→ Exercise
Return the lines of the data below in which the string "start" occurs.

→ Data excerpt
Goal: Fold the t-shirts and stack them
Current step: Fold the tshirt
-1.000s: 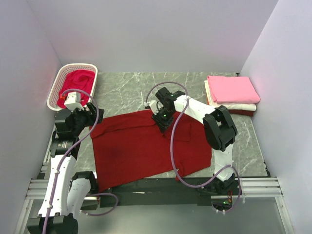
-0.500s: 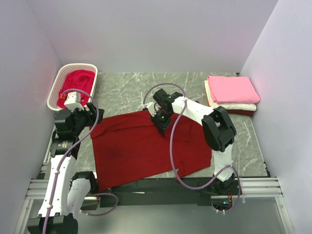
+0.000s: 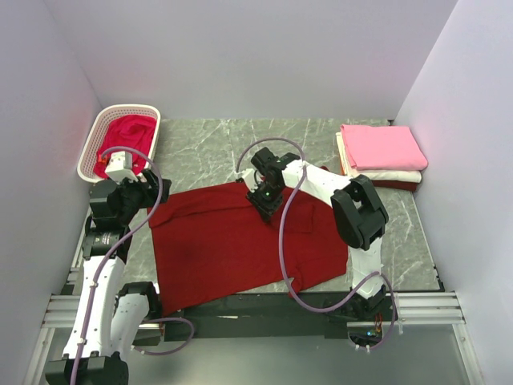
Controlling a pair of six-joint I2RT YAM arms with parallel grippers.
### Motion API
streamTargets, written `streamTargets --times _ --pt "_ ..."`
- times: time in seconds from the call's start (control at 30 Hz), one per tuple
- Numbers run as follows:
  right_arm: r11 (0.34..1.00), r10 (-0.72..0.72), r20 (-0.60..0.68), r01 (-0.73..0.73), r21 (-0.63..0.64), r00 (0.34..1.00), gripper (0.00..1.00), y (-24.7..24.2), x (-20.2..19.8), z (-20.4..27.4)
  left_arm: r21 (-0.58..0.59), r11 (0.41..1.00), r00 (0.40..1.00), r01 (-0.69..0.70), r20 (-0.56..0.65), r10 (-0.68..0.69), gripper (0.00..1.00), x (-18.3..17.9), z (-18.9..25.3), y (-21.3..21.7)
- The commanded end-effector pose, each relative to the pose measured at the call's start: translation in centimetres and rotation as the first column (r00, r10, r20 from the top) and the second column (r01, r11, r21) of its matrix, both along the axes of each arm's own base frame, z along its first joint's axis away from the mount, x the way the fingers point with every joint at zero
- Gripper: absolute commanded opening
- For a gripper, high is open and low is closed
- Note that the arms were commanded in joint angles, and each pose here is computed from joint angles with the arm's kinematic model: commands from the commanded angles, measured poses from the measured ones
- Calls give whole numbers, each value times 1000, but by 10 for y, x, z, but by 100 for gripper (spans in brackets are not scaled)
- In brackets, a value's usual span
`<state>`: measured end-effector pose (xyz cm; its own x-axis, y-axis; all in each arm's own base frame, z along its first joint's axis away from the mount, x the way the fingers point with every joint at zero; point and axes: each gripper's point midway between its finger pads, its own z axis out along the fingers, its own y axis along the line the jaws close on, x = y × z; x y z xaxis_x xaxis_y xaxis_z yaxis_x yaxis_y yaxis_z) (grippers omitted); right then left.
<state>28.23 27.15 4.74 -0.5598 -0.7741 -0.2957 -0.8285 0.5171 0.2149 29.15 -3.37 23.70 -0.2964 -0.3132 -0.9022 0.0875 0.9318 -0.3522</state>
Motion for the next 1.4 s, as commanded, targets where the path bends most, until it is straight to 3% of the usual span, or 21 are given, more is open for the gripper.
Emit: streamTargets --times 0.0,0.57,1.1,1.2,1.37 --pt "1000 -1 0 1 12 1000 36 7 -4 2 17 1000 997 21 76 -23 77 1 22 -3" --pt "998 -33 56 36 -45 998 37 10 -2 -3 17 1000 997 20 73 -21 77 2 21 -2" --pt "995 -36 55 41 -94 998 24 8 -7 -16 16 1000 997 20 74 -21 77 1 21 -2" --pt "993 -44 75 52 -108 996 24 8 -3 -17 18 1000 997 20 78 -21 77 1 22 -2" --pt "992 -48 73 56 -116 996 32 10 -2 -19 17 1000 997 21 76 -23 77 1 22 -3"
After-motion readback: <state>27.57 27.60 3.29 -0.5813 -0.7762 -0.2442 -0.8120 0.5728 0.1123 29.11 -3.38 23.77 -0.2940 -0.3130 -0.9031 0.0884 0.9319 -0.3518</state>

→ Answer for this exercise
- times: time in seconds from the call's start (control at 30 Hz), one per tuple
- The commanded end-effector pose, each relative to the pose measured at the call's start: translation in centimetres and rotation as the first column (r00, r10, r20 from the top) and the second column (r01, r11, r21) of its matrix, both along the axes of each arm's own base frame, z along its first joint's axis away from the mount, x the way the fingers point with every joint at zero

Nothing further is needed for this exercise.